The armor plating was made at the rolling-mills of Atlanta, and arrived quickly.  It consisted of plates of exceedingly tough and malleable iron 7" wide, 2" thick, and 21' long. Three layers of these plates were bolted on the forward end of the shield as far as the after end of the pilothouse, and from their to the termination of the shield two plates of 2" and one of 1" were used, with only 2" on the deck.   Heavy iron shutters were fixed over the gun-ports, which were meant to close automatically when the gun was run back in, but were liable to jamming if struck by shot.
While the armour was being fitted the machinery and guns were placed in position.
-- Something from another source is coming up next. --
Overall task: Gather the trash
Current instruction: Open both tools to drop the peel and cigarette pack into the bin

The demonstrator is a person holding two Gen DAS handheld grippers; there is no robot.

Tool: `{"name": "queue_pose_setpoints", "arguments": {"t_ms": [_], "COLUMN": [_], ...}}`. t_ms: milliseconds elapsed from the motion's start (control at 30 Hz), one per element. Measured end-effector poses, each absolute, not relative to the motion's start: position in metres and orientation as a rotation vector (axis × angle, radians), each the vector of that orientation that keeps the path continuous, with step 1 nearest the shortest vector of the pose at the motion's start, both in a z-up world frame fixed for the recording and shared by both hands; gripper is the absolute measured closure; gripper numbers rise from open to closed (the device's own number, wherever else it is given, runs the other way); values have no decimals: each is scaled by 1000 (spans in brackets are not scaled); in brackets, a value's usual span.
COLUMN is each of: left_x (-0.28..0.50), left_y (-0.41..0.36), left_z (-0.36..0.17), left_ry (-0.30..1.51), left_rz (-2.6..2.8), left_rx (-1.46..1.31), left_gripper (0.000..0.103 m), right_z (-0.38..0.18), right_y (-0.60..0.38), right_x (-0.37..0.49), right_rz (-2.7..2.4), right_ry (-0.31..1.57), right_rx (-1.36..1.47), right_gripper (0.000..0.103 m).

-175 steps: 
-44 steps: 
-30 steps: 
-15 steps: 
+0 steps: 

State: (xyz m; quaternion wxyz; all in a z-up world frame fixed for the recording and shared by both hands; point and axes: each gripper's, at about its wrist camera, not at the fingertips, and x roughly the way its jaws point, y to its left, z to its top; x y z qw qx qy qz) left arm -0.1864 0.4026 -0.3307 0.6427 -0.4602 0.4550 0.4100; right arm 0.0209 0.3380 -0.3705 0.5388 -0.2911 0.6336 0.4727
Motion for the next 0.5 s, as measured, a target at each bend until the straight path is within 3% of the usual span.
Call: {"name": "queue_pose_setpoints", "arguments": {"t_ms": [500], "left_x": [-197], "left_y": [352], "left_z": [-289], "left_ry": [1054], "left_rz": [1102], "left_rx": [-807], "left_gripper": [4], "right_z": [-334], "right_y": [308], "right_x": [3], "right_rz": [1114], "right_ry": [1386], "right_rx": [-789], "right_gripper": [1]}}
        During her construction she was hampered by shortages of material and manpower, Admiral Franklin Buchanan had to conscript civilians at Mobile in order to complete her fitting out.  A serious design fault had the rudder chains left exposed, covered with boiler iron but still very vulnerable.  But about the 1 April 1864 the vessel was ready to receive her crew, although she had no living accommodations.  Johnston was placed in command and immediately promoted to Commander.
Statistics
Displacement   1273 tons
Dimensions      length 209’ (66.1m)
                        beam   48’ (14.6m)
                        draft    14’ (4.3m)
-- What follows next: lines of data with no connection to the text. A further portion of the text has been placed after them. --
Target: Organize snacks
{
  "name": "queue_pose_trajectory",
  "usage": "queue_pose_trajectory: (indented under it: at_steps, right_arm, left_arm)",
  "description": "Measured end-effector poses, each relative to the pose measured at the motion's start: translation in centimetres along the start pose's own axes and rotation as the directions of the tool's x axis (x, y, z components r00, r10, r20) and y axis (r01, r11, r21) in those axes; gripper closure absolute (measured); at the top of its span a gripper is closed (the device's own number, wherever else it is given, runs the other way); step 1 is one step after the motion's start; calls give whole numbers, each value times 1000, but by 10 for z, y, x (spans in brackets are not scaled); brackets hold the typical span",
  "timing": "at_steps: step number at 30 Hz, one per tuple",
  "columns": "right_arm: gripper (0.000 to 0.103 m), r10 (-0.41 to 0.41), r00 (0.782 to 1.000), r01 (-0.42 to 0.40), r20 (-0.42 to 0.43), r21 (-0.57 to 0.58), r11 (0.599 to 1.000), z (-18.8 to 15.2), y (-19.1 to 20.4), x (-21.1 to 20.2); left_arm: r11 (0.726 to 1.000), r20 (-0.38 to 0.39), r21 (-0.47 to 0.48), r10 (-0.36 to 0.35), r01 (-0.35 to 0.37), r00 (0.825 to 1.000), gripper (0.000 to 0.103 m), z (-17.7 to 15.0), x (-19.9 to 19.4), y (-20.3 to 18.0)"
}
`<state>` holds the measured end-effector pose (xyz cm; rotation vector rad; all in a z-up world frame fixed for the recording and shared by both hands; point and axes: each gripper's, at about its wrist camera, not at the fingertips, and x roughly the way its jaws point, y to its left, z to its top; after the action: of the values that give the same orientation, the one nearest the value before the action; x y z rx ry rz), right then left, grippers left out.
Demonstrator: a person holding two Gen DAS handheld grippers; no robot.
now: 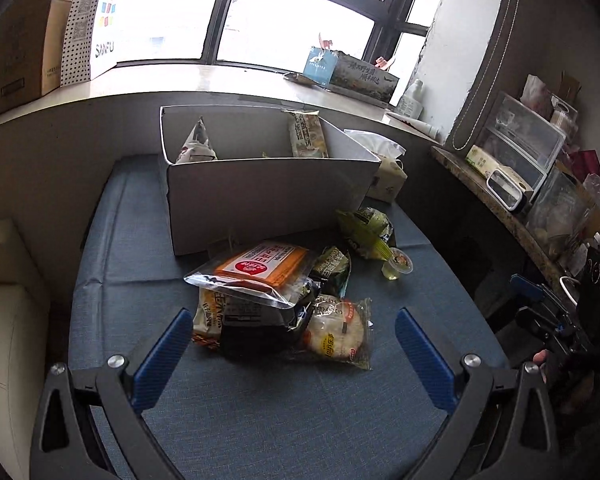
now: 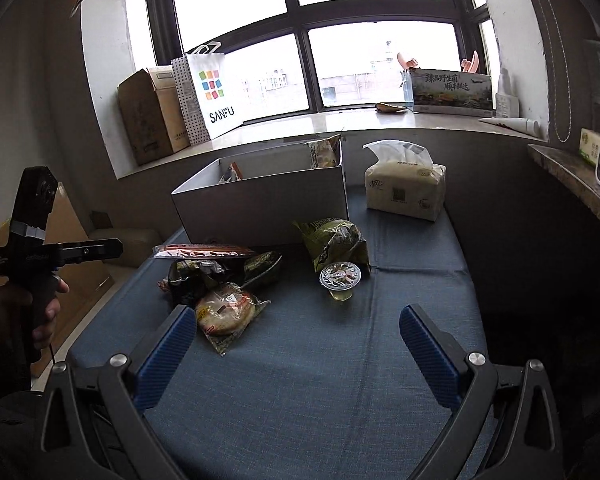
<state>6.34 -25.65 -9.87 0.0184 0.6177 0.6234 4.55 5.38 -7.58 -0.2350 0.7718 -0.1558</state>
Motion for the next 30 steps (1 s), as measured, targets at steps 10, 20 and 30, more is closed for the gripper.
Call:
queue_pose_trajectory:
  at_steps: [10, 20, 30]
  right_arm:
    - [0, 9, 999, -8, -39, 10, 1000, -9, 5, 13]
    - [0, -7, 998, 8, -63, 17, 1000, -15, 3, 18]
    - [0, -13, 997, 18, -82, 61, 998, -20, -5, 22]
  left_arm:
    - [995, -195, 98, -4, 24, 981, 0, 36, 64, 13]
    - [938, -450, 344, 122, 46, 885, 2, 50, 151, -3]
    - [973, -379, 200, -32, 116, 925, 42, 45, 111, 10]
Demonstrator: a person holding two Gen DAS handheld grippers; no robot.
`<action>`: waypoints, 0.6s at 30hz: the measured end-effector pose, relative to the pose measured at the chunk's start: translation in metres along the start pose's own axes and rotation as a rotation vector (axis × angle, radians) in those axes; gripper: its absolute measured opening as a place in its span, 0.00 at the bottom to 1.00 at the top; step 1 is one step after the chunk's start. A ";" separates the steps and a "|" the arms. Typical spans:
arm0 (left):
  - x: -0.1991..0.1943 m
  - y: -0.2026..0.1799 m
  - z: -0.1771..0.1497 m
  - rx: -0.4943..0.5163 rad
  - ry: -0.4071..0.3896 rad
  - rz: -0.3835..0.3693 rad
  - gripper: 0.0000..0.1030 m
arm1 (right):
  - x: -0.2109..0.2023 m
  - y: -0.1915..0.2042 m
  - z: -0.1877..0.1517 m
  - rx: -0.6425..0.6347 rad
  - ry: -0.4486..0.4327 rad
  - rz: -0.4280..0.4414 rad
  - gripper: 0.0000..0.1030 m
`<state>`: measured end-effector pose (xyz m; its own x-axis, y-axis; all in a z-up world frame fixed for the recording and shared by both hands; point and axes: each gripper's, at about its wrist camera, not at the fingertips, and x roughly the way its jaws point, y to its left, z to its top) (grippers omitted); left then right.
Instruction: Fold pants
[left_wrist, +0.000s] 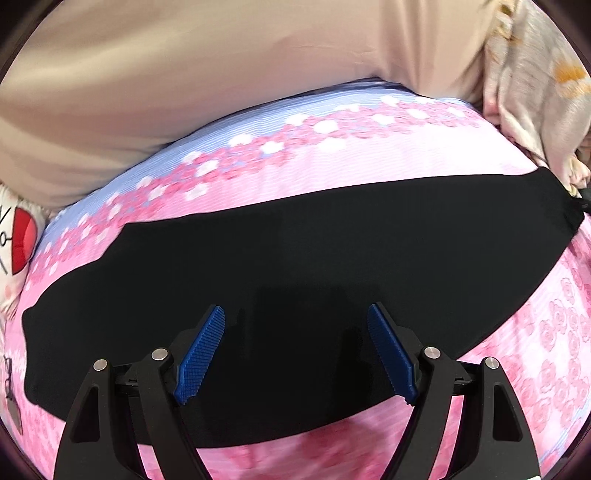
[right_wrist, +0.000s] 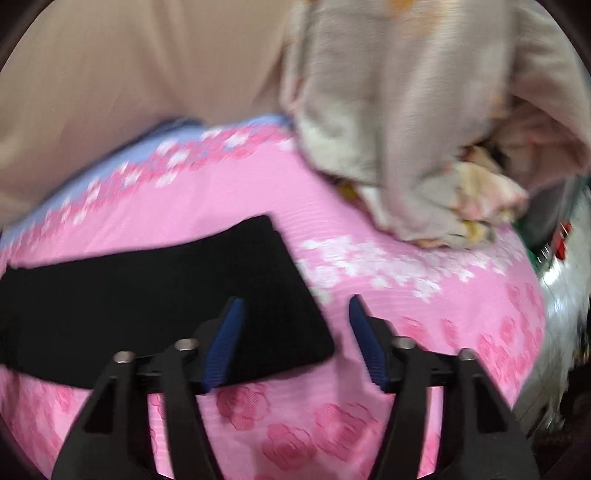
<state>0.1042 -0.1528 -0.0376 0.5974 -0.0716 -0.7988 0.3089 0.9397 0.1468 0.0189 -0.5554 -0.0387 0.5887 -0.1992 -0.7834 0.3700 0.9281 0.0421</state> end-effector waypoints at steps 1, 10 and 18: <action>0.002 -0.007 0.003 0.008 0.004 -0.005 0.75 | 0.007 0.002 0.000 -0.005 0.026 -0.007 0.09; 0.014 -0.057 0.015 0.099 0.005 -0.049 0.75 | 0.002 -0.029 -0.001 0.045 -0.001 0.033 0.34; 0.023 -0.058 0.018 0.076 0.021 -0.048 0.78 | 0.005 -0.027 0.002 0.067 0.025 0.093 0.57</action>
Engines            Two geared non-condensing engines with 24” cylinders and a 7’ stroke driven by four boilers.
   
                    They  were originally thought to have come from the steamer 'Alonzo Child'  but recent
                       research makes this appear unlikely.
Armament       2 x 7 inch Brooke rifles on pivots
                        4 x 6.4” inch rifles
   
                   (Federal service saw 1 x 12 pdr added)
Crew               133
Speed              6-7 knots
To Mobile Bay
   
     Once completed the task of moving the Tennessee down to the join the small fleet in the lower bay had to be faced. This entailed getting the deep draft vessel over the Dog River bar, at the mouth of the Mobile River, only 9 feet deep at high tide  To remove the guns and other ballast to lighten the vessel would decrease the draft by only 4 inches.
   
     To accomplish this wooden pontoons (camels or floats) were proposed to float her over the bar.  This plan was immediately adopted and wood cut and sawn some ten miles up the river.  Just as they were nearly ready they were totally destroyed by fire and they had to be rebuilt.  These pontoons were built to conform to the shape of the hull filled with water then lashed to her side.  They were now emptied. As they emptied the ironclad rose by a mere 2 feet.  New and larger pontoons were now built, these proved successful.
   
     The Tennessee now drawing less than 9' of water was towed over the bar and into the lower bay on the night of May 17.  This was accomplished by two steamers, one of which carried her coal, and the other her ammunition.   Once over the bar the crew were employed during the passage to the bay in transferring these supplies.
       
The Tennessee was one of the best armed and armored ironclads that the Confederacy was able to build and Buchanan had planned to put her to good use by running through the blockade that same night and capture Fort Pickens at the entrance of Pensacola BayBy the time of their arrival and the pontoons had been set adrift it was now nearly mid­night due to this the tide had fallen so much that she had the misfortune to run aground.  Her presence in the bay was revealed by daylight and when the tide rose sufficiently to float the ship the plan was abandoned she was moved down to an anchorage near Fort Morgan.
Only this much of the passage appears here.